→ **EXERCISE GOAL**
In the data below, one line contains "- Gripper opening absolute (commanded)" and a later one contains "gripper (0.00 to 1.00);". Print both, with every line between them, exactly and alone.
----- DATASET ENTRIES -----
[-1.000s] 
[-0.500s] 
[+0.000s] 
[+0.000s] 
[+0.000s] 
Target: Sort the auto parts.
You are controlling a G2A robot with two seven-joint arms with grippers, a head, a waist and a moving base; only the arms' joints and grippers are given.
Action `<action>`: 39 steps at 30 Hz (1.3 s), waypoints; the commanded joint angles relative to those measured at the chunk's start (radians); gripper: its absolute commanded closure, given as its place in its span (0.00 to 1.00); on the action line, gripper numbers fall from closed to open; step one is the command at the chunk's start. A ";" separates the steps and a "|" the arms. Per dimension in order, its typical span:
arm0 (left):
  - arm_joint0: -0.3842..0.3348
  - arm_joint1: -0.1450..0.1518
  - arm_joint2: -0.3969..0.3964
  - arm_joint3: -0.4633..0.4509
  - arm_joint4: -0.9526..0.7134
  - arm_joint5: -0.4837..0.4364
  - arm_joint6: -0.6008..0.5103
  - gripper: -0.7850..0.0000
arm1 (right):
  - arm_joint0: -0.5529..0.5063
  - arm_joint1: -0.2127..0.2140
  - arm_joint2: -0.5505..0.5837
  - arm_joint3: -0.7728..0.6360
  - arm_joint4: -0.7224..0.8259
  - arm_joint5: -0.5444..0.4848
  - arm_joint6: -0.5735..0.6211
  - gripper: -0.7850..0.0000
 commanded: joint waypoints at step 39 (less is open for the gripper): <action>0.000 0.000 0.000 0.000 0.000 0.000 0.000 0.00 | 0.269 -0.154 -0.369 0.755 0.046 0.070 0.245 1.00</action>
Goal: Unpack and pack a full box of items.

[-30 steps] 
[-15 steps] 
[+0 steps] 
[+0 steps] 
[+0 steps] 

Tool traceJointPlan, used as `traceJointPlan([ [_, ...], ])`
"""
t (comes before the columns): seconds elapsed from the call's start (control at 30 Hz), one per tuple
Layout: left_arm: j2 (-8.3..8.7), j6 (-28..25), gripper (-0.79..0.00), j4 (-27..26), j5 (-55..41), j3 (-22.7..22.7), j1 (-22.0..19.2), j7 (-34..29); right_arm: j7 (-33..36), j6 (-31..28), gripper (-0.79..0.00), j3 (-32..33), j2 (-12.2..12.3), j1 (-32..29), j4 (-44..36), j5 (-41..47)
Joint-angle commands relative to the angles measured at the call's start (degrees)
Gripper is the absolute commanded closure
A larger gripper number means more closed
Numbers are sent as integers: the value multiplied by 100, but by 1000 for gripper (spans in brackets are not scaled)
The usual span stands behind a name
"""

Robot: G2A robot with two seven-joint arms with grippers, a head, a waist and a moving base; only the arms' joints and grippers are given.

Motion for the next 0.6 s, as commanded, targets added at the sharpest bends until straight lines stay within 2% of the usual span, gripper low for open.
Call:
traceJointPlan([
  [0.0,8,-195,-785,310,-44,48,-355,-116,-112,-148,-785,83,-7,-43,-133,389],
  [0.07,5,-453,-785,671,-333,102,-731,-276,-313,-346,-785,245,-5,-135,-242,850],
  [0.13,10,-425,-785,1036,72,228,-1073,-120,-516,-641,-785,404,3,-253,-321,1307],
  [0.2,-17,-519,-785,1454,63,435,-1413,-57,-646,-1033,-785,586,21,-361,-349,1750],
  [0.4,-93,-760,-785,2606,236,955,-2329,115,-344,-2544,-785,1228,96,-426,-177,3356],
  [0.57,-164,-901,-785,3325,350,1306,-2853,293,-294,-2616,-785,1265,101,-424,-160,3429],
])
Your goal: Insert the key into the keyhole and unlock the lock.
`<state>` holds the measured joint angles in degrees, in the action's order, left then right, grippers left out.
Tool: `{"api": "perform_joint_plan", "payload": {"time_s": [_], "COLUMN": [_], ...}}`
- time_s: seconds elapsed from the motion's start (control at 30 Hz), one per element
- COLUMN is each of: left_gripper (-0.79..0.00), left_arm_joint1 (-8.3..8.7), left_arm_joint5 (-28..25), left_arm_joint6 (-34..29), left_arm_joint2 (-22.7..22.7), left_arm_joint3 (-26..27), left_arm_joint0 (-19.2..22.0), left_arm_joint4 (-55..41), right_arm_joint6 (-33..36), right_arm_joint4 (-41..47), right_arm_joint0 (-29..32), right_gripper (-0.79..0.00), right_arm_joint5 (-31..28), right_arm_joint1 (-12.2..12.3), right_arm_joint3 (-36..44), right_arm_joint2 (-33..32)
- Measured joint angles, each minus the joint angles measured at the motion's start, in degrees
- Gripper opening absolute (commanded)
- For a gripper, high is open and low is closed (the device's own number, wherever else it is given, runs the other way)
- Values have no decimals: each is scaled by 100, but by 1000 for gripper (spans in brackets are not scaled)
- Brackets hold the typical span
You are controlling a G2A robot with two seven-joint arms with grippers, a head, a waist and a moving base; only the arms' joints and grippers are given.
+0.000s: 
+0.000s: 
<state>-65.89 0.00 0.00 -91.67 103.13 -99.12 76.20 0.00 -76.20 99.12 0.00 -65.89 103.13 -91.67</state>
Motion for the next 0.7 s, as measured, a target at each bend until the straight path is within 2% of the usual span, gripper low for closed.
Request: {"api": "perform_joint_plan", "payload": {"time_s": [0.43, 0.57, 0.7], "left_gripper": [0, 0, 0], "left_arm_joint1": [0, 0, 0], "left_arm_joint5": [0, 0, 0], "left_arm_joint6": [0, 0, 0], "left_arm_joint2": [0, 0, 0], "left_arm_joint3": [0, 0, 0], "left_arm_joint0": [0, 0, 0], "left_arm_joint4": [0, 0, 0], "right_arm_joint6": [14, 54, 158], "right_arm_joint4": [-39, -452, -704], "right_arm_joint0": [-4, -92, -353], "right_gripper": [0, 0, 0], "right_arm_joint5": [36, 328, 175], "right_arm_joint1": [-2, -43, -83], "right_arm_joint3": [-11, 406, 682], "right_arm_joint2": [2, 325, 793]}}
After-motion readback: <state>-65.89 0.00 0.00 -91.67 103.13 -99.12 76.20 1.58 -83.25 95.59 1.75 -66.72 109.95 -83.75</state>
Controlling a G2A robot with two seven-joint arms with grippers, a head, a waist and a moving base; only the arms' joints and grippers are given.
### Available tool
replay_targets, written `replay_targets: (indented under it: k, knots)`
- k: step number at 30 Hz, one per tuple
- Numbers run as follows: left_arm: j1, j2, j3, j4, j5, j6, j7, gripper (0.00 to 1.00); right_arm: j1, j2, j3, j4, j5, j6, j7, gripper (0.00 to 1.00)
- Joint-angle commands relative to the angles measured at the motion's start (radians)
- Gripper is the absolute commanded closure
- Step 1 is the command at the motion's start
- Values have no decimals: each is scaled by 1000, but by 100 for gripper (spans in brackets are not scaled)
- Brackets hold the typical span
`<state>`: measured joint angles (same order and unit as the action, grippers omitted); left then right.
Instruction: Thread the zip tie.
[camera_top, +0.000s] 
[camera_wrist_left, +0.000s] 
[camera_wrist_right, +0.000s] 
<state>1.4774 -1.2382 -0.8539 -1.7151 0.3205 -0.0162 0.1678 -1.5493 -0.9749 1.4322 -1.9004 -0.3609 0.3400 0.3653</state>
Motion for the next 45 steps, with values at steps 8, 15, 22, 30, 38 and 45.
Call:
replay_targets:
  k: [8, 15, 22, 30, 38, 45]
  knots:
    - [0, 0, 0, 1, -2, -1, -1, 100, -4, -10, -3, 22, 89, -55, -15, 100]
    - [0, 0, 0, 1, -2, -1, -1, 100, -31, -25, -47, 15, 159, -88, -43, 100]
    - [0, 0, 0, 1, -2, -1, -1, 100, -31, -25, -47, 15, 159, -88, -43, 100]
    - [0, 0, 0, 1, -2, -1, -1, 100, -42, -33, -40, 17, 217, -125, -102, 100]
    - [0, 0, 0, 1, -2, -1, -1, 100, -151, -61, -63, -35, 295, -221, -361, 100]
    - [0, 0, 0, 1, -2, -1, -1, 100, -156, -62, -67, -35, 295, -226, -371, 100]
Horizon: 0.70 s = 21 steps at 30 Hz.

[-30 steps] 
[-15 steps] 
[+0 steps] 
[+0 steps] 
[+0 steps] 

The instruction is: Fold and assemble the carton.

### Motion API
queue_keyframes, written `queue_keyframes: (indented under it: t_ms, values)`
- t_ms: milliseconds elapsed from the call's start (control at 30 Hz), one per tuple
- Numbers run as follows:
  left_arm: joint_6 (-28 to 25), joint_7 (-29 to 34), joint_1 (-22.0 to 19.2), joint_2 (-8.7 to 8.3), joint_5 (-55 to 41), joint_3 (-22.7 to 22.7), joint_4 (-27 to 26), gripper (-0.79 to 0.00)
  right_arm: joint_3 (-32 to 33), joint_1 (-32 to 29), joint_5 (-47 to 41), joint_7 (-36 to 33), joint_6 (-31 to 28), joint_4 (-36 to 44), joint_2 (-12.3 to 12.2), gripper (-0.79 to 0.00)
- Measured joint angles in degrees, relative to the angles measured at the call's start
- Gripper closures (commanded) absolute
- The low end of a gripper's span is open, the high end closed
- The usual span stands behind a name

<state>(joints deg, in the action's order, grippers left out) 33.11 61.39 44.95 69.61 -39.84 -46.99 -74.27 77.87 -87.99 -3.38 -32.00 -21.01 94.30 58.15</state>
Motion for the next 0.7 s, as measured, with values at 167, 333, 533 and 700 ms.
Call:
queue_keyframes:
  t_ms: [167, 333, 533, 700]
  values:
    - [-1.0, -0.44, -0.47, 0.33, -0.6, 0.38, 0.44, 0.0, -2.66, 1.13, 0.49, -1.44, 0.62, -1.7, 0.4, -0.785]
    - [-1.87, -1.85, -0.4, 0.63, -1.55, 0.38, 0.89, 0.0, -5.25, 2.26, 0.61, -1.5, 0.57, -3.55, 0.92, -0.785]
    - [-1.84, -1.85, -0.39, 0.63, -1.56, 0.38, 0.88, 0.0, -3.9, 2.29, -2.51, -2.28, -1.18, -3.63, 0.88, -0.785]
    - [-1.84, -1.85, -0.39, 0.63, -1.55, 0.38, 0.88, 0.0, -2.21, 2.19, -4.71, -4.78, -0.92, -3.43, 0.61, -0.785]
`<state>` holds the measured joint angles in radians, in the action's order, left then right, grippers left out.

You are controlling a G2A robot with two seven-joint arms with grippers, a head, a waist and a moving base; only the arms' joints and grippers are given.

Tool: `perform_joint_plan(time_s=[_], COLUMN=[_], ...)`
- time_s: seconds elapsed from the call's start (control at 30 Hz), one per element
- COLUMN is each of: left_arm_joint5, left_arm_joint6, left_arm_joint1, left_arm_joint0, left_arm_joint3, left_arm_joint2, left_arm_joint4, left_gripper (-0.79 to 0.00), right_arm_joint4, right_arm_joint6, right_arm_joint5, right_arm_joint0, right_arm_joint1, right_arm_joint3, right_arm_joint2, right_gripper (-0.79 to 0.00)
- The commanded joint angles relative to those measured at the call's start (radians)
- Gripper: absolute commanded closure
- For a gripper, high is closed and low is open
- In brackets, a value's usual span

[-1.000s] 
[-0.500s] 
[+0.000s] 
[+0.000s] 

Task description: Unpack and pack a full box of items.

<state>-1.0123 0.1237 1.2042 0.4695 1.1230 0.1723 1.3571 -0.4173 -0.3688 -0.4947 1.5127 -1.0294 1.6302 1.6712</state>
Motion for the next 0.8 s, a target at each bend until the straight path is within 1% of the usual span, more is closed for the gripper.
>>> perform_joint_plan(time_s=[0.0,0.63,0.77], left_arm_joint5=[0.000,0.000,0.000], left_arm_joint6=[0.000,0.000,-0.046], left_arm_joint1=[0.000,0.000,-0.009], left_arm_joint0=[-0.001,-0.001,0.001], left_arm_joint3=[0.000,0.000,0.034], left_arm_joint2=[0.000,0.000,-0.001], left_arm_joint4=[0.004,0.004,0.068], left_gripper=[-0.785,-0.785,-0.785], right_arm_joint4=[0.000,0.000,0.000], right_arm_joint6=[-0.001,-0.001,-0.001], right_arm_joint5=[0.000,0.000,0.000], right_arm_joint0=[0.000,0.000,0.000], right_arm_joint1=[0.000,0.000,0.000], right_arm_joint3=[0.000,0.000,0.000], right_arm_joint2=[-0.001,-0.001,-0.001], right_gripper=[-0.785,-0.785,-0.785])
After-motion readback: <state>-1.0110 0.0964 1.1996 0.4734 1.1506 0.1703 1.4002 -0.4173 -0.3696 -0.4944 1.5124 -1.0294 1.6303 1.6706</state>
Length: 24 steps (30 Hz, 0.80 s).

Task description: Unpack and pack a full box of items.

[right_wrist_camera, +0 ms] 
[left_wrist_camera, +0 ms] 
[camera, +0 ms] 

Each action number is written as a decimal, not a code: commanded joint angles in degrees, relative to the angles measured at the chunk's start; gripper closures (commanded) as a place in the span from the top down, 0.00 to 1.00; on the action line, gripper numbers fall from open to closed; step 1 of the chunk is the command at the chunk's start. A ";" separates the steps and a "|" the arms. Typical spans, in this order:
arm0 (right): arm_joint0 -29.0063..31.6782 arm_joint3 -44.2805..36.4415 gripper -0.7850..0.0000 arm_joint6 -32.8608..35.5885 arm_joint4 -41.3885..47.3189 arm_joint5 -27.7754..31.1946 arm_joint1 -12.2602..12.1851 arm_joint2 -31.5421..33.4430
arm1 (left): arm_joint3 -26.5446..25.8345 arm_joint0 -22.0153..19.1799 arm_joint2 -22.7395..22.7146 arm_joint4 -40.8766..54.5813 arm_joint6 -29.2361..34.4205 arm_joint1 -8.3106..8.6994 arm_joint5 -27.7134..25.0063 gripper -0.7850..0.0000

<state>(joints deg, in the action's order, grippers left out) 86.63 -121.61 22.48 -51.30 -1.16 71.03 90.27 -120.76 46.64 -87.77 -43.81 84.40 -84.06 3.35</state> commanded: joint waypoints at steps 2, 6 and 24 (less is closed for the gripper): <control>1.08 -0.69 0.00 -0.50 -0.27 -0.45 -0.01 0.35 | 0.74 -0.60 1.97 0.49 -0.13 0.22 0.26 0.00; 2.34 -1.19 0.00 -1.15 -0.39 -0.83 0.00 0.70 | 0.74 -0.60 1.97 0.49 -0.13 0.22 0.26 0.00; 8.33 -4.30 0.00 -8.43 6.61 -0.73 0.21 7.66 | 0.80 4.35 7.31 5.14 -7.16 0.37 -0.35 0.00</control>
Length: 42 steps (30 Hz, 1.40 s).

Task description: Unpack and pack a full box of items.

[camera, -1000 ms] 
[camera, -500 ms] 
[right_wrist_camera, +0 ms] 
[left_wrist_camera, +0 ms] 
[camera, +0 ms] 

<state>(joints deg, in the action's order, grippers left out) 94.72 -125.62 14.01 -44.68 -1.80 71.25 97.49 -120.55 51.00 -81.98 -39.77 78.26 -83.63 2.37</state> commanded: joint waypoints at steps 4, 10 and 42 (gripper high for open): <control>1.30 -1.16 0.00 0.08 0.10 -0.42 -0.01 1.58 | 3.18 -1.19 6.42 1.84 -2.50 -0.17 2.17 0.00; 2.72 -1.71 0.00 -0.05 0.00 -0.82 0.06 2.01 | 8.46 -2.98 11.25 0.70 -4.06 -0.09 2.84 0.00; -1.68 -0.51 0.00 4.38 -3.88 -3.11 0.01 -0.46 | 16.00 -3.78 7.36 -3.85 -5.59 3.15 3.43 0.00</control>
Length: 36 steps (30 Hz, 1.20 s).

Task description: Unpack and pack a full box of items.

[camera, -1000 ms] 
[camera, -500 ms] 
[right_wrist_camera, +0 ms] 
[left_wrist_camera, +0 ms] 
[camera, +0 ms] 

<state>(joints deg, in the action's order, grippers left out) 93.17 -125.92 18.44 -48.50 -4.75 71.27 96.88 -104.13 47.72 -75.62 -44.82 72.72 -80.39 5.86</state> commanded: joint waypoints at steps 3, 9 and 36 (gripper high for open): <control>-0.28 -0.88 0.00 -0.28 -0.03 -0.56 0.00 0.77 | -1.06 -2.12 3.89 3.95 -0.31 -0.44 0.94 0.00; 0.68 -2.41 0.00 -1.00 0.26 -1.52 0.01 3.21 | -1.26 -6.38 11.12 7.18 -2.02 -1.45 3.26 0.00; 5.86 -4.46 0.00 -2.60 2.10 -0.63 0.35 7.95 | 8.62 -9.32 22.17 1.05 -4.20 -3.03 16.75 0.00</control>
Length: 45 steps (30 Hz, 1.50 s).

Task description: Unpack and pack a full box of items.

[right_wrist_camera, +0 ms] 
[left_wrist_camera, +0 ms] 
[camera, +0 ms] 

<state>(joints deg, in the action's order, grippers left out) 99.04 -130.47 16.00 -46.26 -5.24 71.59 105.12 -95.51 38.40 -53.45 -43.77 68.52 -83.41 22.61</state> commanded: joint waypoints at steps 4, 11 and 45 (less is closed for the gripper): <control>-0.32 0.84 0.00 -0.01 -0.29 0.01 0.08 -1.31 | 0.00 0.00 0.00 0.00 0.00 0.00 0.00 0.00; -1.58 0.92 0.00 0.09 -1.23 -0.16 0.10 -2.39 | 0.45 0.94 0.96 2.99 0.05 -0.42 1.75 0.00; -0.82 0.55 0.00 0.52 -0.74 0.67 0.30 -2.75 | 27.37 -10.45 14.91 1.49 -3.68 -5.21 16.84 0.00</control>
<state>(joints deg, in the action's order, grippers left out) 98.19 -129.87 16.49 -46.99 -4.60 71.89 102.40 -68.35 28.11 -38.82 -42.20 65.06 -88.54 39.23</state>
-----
→ **SOLUTION**
- Gripper opening absolute (commanded)
- For a gripper, high is open and low is closed (the device's own number, wherever else it is given, runs the other way)
- Values have no decimals: each is scaled by 100, but by 1000 for gripper (spans in brackets are not scaled)
- Brackets hold the typical span
You are controlling a G2A robot with two seven-joint arms with grippers, a head, a waist and a moving base; only the arms' joints and grippers are given.
+0.000s: 
+0.000s: 
<state>-65.89 0.00 0.00 -91.67 103.13 -99.12 76.20 0.00 -76.20 99.12 0.00 -65.89 103.13 -91.67</state>
Motion for the next 0.7 s, as measured, a target at each bend until the straight path is within 2% of the usual span, gripper low for closed.
Request: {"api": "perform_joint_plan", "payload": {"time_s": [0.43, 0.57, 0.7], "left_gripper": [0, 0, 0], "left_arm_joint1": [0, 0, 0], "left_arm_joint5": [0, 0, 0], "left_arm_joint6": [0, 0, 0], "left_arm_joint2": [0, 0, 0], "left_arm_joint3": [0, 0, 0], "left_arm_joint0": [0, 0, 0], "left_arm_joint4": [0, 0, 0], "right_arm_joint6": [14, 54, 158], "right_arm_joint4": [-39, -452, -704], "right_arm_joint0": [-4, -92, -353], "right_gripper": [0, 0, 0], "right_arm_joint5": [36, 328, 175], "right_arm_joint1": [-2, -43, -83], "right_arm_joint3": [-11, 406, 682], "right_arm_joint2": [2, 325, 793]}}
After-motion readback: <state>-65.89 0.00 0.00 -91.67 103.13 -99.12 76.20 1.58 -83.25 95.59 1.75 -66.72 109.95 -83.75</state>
Controlling a G2A robot with two seven-joint arms with grippers, a head, a waist and a moving base; only the arms' joints and grippers are given.
### Available tool
replay_targets, written `replay_targets: (indented under it: k, knots)`
- k: step number at 30 Hz, one per tuple
- Numbers run as follows: left_arm: j1, j2, j3, j4, j5, j6, j7, gripper (0.00 to 1.00); right_arm: j1, j2, j3, j4, j5, j6, j7, gripper (0.00 to 1.00)

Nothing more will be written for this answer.